Aqela is hunting for a job again. Women like Aqela in Kabul usually earn a living by working as daily wage labourers, cleaning homes and offices, doing laundry for people, washing dishes. Clad in her blue chaderi (burqa) she scours the street leading to Pashtoonistan Square for jobs. It is then that this unfamiliar sight catches her attention.
She spots a group of people painting on huge mural on a grey wall. You can spot these walls all over Kabul. They have sprouted across the city, shielding government offices, embassies, offices and homes of the rich and the powerful from attacks.

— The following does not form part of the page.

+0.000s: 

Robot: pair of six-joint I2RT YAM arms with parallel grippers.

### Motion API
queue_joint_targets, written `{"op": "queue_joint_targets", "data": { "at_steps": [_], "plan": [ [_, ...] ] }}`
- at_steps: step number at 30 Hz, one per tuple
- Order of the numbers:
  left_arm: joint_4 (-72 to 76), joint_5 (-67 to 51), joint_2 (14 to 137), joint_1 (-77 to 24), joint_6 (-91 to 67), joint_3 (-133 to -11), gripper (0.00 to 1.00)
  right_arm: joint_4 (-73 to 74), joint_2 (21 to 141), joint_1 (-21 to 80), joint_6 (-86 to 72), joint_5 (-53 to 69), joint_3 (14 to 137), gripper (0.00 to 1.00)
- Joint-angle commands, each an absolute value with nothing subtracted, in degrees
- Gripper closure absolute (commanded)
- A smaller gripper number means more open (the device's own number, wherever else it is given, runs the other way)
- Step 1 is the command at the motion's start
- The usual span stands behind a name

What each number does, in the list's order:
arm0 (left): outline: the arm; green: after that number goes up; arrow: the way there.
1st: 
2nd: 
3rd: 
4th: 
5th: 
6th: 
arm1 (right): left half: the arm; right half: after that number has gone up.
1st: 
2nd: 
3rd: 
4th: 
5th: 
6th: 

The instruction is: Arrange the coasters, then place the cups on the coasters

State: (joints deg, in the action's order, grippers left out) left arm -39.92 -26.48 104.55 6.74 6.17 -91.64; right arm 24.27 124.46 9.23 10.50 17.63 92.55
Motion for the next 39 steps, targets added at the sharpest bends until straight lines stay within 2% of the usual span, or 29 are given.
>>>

Out of curiosity, Aqela asks one of the women in the group what they were up to. Maryam Kohi, a volunteer with Art Lords, explains to Aqela and other curious bystanders that they are painting the wall as a part of a movement to remind people what Kabul stood for, before violence and corruption ripped it apart.
Maryam asks Aqela if she is interested in painting a bit. Aqela accepts the offer readily, it’s a welcome break from her daily grind.
Like Aqela’s, Art Lords have touched the lives of many in Kabul. Ravaged by over three decades of war, Kabul is a shadow of what the city used to be.
Art Lords was founded by a group of people who wanted to give people a sense of what Kabul was like in the past.
“Our first goal is to beautify Kabul,” says artist and co-founder of Art Lords, Kabir Mokamel. When I meet him, the 45-year-old is at work, painting a blast wall in Pashtoonistan Square with Art Lord members and volunteers. Till now, the Art Lords have painted nine walls across the city.